◆ Given records:
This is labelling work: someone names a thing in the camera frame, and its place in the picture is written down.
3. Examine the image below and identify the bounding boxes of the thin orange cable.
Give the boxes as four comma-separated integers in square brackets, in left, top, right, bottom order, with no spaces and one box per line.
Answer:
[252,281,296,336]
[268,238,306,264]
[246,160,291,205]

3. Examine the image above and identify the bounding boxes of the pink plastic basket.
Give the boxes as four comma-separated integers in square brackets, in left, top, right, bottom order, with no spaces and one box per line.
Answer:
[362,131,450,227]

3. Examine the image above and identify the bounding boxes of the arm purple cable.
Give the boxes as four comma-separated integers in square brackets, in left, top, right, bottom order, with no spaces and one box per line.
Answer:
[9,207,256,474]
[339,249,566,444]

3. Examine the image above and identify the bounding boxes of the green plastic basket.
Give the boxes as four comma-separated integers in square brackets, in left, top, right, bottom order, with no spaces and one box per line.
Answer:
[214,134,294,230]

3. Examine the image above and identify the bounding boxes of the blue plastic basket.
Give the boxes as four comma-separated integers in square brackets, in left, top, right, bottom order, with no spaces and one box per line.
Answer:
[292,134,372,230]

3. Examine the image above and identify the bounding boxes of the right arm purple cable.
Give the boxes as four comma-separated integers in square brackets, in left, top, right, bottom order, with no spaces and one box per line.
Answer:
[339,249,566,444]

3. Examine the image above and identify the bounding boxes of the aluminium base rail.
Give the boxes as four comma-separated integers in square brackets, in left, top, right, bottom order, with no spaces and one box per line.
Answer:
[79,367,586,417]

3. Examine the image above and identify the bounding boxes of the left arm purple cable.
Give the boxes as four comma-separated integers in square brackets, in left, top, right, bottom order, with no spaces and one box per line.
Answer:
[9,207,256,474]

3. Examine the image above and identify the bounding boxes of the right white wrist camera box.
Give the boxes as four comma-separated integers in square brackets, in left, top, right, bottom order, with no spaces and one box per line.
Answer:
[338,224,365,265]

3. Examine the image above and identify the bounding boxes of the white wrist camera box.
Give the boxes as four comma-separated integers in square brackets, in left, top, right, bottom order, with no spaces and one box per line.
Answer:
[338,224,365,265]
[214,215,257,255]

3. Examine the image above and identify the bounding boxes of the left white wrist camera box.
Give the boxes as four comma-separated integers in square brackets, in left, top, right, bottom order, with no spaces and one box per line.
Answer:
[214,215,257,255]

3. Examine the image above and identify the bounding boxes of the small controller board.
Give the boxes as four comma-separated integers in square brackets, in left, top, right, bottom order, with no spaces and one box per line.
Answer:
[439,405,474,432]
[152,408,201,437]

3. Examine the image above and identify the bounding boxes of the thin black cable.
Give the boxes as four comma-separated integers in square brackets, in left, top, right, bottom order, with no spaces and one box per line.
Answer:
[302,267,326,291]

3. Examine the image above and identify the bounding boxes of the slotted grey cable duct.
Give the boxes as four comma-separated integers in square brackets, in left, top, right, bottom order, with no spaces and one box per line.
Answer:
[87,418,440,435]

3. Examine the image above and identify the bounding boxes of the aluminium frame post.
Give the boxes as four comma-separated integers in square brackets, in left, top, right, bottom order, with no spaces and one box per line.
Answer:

◆ Exercise: In full and word for word, output the material.

◆ Written answer:
This is labelling work: someone names a thing in the camera frame, and its place in the picture is written down.
3. Examine the image below and identify the bounding boxes of the thin orange cable.
Give the boxes as four comma-separated integers in square brackets, in left, top, right, bottom order, with no spaces and one box per line.
Answer:
[252,281,296,336]
[268,238,306,264]
[246,160,291,205]

3. Examine the image above and identify the bounding boxes of the pink plastic basket.
Give the boxes as four comma-separated integers in square brackets, in left, top, right, bottom order, with no spaces and one box per line.
Answer:
[362,131,450,227]

3. Examine the image above and identify the bounding boxes of the arm purple cable.
Give the boxes as four comma-separated integers in square brackets, in left, top, right, bottom order, with no spaces and one box per line.
Answer:
[9,207,256,474]
[339,249,566,444]

3. Examine the image above and identify the bounding boxes of the green plastic basket.
Give the boxes as four comma-separated integers in square brackets, in left, top, right, bottom order, with no spaces and one box per line.
Answer:
[214,134,294,230]

3. Examine the image above and identify the bounding boxes of the blue plastic basket.
Give the boxes as four comma-separated integers in square brackets, in left, top, right, bottom order, with no spaces and one box per line.
Answer:
[292,134,372,230]

3. Examine the image above and identify the bounding boxes of the right arm purple cable.
Give the boxes as four comma-separated integers in square brackets, in left, top, right, bottom order, with no spaces and one box per line.
Answer:
[339,249,566,444]

3. Examine the image above and identify the bounding boxes of the aluminium base rail.
Give the boxes as four comma-separated integers in square brackets, in left, top, right, bottom order, with no spaces and one box per line.
Answer:
[79,367,586,417]

3. Examine the image above and identify the bounding boxes of the left arm purple cable.
Give the boxes as four comma-separated integers in square brackets, in left, top, right, bottom order, with no spaces and one box per line.
Answer:
[9,207,256,474]

3. Examine the image above and identify the bounding boxes of the right white wrist camera box.
Give the boxes as four comma-separated integers in square brackets, in left, top, right, bottom order, with no spaces and one box per line.
Answer:
[338,224,365,265]

3. Examine the image above and identify the bounding boxes of the white wrist camera box.
Give the boxes as four comma-separated integers in square brackets, in left, top, right, bottom order, with no spaces and one box per line.
Answer:
[338,224,365,265]
[214,215,257,255]

3. Examine the image above and identify the bounding boxes of the left white wrist camera box.
Give the boxes as four comma-separated integers in square brackets, in left, top, right, bottom order, with no spaces and one box per line.
Answer:
[214,215,257,255]

3. Examine the image above and identify the bounding boxes of the small controller board.
Give the boxes as four comma-separated integers in square brackets, in left, top, right, bottom order, with no spaces and one box per line.
Answer:
[439,405,474,432]
[152,408,201,437]

3. Examine the image above and identify the bounding boxes of the thin black cable.
Give the boxes as four comma-separated integers in square brackets, in left, top, right, bottom order, with no spaces and one box per line.
Answer:
[302,267,326,291]

3. Examine the image above and identify the bounding boxes of the slotted grey cable duct.
Give the boxes as four comma-separated integers in square brackets, in left, top, right, bottom order, with no spaces and one box per line.
Answer:
[87,418,440,435]

3. Examine the image above and identify the bounding boxes of the aluminium frame post.
Give the boxes as four comma-separated integers in square brackets, in left, top, right, bottom order, with no spaces and one box per line.
Answer:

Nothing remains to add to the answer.